Repeat the records below exactly.

(Items from a dataset)
——
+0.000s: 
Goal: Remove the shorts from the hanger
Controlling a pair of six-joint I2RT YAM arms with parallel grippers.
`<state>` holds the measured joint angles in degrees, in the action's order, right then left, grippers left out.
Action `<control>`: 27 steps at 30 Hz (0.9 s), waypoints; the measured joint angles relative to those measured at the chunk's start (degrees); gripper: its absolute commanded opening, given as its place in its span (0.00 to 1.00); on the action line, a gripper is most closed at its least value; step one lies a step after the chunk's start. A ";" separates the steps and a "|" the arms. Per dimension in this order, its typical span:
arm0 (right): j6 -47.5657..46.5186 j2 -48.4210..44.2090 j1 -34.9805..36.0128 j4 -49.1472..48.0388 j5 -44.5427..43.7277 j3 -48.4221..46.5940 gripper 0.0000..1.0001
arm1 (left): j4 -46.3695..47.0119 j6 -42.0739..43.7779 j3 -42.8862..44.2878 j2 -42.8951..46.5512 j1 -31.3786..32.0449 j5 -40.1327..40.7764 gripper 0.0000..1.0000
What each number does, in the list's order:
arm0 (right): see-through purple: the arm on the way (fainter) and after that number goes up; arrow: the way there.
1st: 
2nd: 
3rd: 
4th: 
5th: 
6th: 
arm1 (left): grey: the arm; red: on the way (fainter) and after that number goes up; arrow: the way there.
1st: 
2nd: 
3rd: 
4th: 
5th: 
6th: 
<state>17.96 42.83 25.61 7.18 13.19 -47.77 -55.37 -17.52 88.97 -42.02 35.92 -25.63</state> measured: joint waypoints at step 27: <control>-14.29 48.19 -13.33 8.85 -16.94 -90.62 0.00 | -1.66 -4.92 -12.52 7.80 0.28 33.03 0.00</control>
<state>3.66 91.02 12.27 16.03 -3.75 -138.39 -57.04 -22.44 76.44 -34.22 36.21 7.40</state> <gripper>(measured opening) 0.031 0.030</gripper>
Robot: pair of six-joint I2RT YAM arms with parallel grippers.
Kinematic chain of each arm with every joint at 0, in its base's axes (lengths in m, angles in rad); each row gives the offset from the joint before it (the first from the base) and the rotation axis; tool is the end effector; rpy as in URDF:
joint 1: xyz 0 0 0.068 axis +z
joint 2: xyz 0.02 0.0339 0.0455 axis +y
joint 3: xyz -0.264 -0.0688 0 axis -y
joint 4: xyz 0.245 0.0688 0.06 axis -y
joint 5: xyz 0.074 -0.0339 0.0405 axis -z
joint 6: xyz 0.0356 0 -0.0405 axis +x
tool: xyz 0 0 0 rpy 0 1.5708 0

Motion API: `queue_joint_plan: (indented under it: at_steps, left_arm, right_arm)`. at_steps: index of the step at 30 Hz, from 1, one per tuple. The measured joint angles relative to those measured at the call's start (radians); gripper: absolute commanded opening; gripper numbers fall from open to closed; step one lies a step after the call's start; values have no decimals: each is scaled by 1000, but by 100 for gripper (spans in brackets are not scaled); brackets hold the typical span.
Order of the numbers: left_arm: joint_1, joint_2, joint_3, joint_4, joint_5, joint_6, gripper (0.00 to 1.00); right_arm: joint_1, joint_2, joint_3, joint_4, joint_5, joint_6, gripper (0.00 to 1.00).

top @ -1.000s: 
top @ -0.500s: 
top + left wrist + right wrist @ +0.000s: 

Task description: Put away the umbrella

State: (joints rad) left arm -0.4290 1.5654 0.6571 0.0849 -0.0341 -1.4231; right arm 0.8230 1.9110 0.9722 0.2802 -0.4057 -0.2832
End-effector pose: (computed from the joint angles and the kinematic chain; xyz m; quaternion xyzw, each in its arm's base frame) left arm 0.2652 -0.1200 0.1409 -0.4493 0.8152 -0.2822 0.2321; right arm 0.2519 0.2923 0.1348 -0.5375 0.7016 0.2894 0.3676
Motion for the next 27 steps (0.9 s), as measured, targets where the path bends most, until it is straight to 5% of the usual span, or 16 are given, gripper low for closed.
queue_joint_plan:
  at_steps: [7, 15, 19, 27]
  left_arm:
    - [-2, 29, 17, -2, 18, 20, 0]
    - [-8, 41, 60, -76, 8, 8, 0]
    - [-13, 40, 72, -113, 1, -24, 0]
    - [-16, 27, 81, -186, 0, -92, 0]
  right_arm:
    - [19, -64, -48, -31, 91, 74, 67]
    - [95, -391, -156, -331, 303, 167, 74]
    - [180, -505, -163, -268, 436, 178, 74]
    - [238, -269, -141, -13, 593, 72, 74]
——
Response
+0.000s: 
Goal: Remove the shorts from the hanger
Controlling a pair of six-joint I2RT YAM arms with parallel grippers.
`<state>` holds the measured joint angles in degrees, in the action's order, right then left, grippers left out.
Action `<control>`: 27 steps at 30 Hz (0.9 s), waypoints; the measured joint angles relative to those measured at the chunk's start (degrees); gripper: its absolute commanded opening, given as its place in its span (0.00 to 1.00); on the action line, a gripper is most closed at its least value; step one lies a step after the chunk's start. A ";" separates the steps and a "|" the arms. Per dimension in this order, its typical span:
arm0 (right): j6 -47.5657..46.5186 j2 -48.4210..44.2090 j1 -34.9805..36.0128 j4 -49.1472..48.0388 j5 -44.5427..43.7277 j3 -48.4221..46.5940 gripper 0.0000..1.0001
arm1 (left): j4 -46.3695..47.0119 j6 -42.0739..43.7779 j3 -42.8862..44.2878 j2 -42.8951..46.5512 j1 -31.3786..32.0449 j5 -40.1327..40.7764 gripper 0.0000..1.0000
What each number does, in the list's order:
arm0 (right): see-through purple: the arm on the way (fainter) and after that number goes up; arrow: the way there.
1st: 
2nd: 
3rd: 
4th: 
5th: 
6th: 
arm1 (left): grey: the arm; red: on the way (fainter) and after that number goes up; arrow: the way there.
1st: 
2nd: 
3rd: 
4th: 
5th: 
6th: 
<state>17.96 42.83 25.61 7.18 13.19 -47.77 -55.37 -17.52 88.97 -42.02 35.92 -25.63</state> measured: joint waypoints at step 27: <control>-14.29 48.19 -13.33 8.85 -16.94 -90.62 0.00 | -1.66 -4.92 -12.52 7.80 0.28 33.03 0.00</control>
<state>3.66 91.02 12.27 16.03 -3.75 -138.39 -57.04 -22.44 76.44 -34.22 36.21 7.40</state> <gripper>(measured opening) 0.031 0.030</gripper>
Robot: pair of six-joint I2RT YAM arms with parallel grippers.
Kinematic chain of each arm with every joint at 0, in its base's axes (lengths in m, angles in rad); each row gives the offset from the joint before it (the first from the base) and the rotation axis; tool is the end effector; rpy as in URDF:
joint 1: xyz 0 0 0.068 axis +z
joint 2: xyz 0.02 0.0339 0.0455 axis +y
joint 3: xyz -0.264 -0.0688 0 axis -y
joint 4: xyz 0.245 0.0688 0.06 axis -y
joint 5: xyz 0.074 -0.0339 0.0405 axis -z
joint 6: xyz 0.0356 0 -0.0405 axis +x
tool: xyz 0 0 0 rpy 0 1.5708 0

Motion API: `queue_joint_plan: (indented under it: at_steps, left_arm, right_arm)`. at_steps: index of the step at 30 Hz, from 1, one per tuple. The measured joint angles relative to those measured at the call's start (radians); gripper: absolute commanded opening; gripper numbers fall from open to closed; step one lies a step after the call's start; values have no decimals: each is scaled by 1000, but by 100 for gripper (spans in brackets are not scaled); brackets hold the typical span.
Order of the numbers: left_arm: joint_1, joint_2, joint_3, joint_4, joint_5, joint_6, gripper (0.00 to 1.00); right_arm: joint_1, joint_2, joint_3, joint_4, joint_5, joint_6, gripper (0.00 to 1.00).

top @ -1.000s: 
top @ -0.500s: 
top + left wrist + right wrist @ +0.000s: 

Task description: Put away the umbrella

State: (joints rad) left arm -0.4290 1.5654 0.6571 0.0849 -0.0341 -1.4231; right arm 0.8230 1.9110 0.9722 0.2802 -0.4057 -0.2832
End-effector pose: (computed from the joint angles and the kinematic chain; xyz m; quaternion xyzw, each in its arm's base frame) left arm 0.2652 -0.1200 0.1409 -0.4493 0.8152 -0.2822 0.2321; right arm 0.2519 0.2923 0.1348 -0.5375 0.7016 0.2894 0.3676
Motion for the next 27 steps (0.9 s), as measured, targets where the path bends most, until it is straight to 5% of the usual span, or 16 are given, gripper low for closed.
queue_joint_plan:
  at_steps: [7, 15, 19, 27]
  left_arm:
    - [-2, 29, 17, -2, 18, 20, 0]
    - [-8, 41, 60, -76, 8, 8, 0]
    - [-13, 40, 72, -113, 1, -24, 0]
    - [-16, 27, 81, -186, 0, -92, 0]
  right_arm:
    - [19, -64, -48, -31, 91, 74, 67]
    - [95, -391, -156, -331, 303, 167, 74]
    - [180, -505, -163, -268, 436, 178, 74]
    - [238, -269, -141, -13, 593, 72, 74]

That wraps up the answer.